1995 Pekin Deklarasyonu’nun üzerinden 30 yıl geçmesine rağmen, kız çocukları eğitimden sağlığa, dijital erişimden şiddete kadar pek çok alanda hâlâ büyük zorluklarla karşı karşıya.
UNICEF (Birleşmiş Milletler Çocuklara Yardım Fonu), UN Women (Birleşmiş Milletler Kadın Birimi) ve Plan International’ın yayımladığı yeni rapor, son 30 yılda kız çocuklarının yaşam koşullarında elde edilen kazanımları ve hâlâ süregelen derin eşitsizlikleri gözler önüne seriyor. Dünya Kadınlar Tarihi Ayı kapsamında yayımlanan ‘Kızların Hedefleri: Kızlar İçin Ne Değişti?’ başlıklı rapor, kız çocuklarının eğitimden sağlığa, dijital erişimden şiddete kadar pek çok alanda hâlâ büyük zorluklarla karşı karşıya olduğunu gösteriyor. 1995 Pekin Deklarasyonu’nun üzerinden 30 yıl geçmesine rağmen, dünya genelinde cinsiyet eşitliği hedefine ulaşmak için 134 yıla daha ihtiyaç duyuluyor.
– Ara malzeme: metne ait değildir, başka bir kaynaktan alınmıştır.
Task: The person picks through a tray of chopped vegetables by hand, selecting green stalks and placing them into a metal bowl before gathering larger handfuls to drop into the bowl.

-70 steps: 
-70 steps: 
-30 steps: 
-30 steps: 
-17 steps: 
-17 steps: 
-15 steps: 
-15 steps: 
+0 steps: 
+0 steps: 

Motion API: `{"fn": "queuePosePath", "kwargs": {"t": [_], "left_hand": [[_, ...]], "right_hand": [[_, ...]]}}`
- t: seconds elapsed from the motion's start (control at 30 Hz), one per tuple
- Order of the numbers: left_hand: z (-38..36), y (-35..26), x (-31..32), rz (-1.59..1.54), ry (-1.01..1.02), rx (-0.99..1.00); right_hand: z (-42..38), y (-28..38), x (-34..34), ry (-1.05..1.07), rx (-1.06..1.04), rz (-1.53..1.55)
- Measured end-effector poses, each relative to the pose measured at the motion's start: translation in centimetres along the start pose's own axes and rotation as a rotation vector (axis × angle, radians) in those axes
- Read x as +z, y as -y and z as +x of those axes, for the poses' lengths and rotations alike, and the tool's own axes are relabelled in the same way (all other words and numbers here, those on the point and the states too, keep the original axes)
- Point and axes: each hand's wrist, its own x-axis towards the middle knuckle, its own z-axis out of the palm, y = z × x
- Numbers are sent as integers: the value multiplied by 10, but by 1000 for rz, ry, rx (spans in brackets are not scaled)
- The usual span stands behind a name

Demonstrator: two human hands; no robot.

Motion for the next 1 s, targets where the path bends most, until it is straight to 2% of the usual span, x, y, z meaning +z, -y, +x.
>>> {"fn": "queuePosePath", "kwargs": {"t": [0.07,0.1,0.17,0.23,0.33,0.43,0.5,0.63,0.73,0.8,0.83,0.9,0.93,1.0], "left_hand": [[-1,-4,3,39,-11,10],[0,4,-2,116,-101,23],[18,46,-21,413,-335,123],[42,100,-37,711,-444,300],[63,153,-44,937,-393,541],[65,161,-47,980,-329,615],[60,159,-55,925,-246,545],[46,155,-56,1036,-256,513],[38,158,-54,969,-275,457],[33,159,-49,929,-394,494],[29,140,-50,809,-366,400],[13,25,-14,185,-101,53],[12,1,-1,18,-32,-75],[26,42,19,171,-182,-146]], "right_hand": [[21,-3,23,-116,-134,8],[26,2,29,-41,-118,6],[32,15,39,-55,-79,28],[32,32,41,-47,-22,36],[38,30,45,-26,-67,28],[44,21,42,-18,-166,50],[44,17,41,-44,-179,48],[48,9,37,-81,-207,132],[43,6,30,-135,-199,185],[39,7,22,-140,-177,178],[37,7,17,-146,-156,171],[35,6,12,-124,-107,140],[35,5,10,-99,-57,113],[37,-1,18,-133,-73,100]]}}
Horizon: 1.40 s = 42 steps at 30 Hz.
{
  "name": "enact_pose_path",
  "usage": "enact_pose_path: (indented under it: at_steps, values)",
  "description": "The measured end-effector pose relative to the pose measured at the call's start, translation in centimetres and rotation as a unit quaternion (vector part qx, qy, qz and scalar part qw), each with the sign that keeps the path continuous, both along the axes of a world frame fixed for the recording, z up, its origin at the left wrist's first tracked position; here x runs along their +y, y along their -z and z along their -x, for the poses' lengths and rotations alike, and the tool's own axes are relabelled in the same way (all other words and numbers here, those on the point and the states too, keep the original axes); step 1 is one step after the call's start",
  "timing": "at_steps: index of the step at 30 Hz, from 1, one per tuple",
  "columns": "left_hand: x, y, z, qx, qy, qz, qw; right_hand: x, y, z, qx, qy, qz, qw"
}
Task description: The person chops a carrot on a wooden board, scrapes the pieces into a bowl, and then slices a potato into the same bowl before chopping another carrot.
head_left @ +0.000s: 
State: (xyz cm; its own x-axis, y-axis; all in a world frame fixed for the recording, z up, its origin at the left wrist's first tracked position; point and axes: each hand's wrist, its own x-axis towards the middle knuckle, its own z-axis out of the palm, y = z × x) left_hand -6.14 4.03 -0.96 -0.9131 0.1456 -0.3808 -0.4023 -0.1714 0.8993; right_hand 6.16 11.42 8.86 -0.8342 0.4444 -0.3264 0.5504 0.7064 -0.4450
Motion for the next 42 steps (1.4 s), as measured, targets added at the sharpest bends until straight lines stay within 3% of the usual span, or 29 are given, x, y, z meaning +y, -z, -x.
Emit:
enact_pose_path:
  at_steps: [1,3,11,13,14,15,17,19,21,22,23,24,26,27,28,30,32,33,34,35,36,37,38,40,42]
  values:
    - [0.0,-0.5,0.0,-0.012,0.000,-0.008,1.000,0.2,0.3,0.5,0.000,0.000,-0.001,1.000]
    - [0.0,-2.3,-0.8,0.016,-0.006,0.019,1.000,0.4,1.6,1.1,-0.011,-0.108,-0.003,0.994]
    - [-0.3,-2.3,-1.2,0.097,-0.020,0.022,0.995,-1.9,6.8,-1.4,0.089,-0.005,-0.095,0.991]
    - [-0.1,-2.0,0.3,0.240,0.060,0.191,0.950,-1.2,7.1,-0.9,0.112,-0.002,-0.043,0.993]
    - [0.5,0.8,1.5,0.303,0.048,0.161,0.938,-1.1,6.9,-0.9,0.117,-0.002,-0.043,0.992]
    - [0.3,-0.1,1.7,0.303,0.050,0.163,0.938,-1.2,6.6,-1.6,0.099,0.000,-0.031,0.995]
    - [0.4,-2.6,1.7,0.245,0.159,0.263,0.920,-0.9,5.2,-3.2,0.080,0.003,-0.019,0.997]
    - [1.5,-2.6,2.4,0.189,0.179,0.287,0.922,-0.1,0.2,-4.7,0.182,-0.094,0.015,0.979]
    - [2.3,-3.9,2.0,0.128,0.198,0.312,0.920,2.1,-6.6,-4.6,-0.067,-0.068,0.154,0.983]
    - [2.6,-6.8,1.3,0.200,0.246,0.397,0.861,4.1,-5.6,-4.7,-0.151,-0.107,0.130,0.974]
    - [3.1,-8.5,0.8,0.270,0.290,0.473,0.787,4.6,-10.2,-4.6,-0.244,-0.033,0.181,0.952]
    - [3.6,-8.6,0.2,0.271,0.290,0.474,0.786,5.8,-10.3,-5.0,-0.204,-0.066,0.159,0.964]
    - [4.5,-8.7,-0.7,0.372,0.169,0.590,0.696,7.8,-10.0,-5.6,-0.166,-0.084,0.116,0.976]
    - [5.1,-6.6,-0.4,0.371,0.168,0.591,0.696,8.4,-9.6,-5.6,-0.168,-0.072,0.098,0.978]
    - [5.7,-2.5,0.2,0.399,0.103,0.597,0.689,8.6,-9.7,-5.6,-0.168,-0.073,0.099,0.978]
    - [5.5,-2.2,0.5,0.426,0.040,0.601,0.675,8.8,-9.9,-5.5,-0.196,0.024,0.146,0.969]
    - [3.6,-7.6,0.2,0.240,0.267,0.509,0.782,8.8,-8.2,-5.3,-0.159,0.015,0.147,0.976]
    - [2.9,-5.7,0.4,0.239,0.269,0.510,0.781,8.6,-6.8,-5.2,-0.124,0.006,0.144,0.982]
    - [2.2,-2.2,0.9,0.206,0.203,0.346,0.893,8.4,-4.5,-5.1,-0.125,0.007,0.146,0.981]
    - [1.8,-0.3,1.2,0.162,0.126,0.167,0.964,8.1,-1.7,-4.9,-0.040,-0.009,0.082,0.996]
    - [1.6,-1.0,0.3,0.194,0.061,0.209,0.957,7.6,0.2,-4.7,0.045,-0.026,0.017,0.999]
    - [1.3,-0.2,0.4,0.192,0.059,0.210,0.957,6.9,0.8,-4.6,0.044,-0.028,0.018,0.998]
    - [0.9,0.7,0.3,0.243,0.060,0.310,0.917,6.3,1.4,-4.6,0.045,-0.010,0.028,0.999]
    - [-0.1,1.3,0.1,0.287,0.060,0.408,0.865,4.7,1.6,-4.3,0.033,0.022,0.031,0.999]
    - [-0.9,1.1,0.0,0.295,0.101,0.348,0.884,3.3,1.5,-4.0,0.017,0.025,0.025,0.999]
Eğitimde ilerleme var ama eşitlik sağlanamadı
2000 yılından bu yana eğitim dışı kalan kız çocuklarının sayısı yüzde 39 oranında azaldı. Günümüzde eğitim almayan erkek çocukların sayısı kızlardan fazla olsa da 15-24 yaş arası genç kadınlar arasında hâlâ 50 milyon kişi okuma-yazma bilmiyor. Bu sayı, erkeklerde 39 milyon. Özellikle Sahra Altı Afrika’da bu oran 1995’e kıyasla artmış durumda. Ayrıca dünya genelinde genç kadınların lise düzeyinde eğitimi tamamlama oranı hâlâ düşük ve kırsal, yoksul bölgelerde bu durum daha da ağırlaşıyor.
Ekonomik hayata katılım hâlâ sınırlı
Dünya genelinde 15-24 yaş arasındaki genç kadınlar, erkeklere kıyasla iki kat daha fazla ne eğitimde ne de istihdamda (NEET) yer alıyor. Güney Asya gibi bazı bölgelerde bu oran üç katına çıkabiliyor. Ayrıca düşük gelirli ülkelerdeki her 10 kız çocuğundan 9’u internete erişemiyor. Dijital becerilere ulaşamayan kız çocukları, gelecekteki ekonomik fırsatlardan dışlanıyor.
Sağlıkta iyileşme var ama eşitsizlik sürüyor
Genç kızların doğum oranı son 30 yılda yarıya inse de bu yıl 12 milyon ergen kız çocuğunun doğum yapması bekleniyor. 10-14 yaş arası 325 bin kız çocuğu da bu riskli doğumlara maruz kalıyor. Aşı erişimi, aile planlaması ve doğum kontrol yöntemleri hâlâ yetersiz. HIV/AIDS gibi hastalıklarda da kızlar, vakaların yüzde 70’ini oluşturuyor.
Şiddet ve zararlı geleneksel uygulamalar yaygın
Kız çocukları cinsiyete dayalı şiddete en çok maruz kalan grup. Genç yaşta evlilik oranları düşmüş olsa da dünyada hâlâ her beş kız çocuğundan biri 18 yaşından önce evleniyor. Kadın sünneti uygulaması bazı ülkelerde azaldı ama her yıl yaklaşık 4 milyon kız çocuğu bu zararlı geleneğe maruz kalıyor. Ayrıca, ergenlik çağındaki kızların dörtte biri partner şiddeti görüyor.
Eşitlik için yatırım şart
UNICEF raporu, cinsiyet eşitliği için hâlâ yolun çok başında olduğumuzu vurguluyor. Kız çocuklarının eğitime, dijital becerilere, ekonomik fırsatlara ve sağlık hizmetlerine erişimini artırmak, şiddetle mücadele etmek ve yasal düzenlemeleri güçlendirmek, bu yolculuğun temel adımları arasında. Dünya Ekonomik Forumu’nun yürüttüğü Küresel Cinsiyet Eşitliği Hızlandırıcıları, şu ana kadar 1 milyondan fazla kadına ekonomik fırsat sağlamış olsa da, sistemik eşitsizlikleri kırmak için daha fazla kaynak ve kararlılığa ihtiyaç duyuluyor.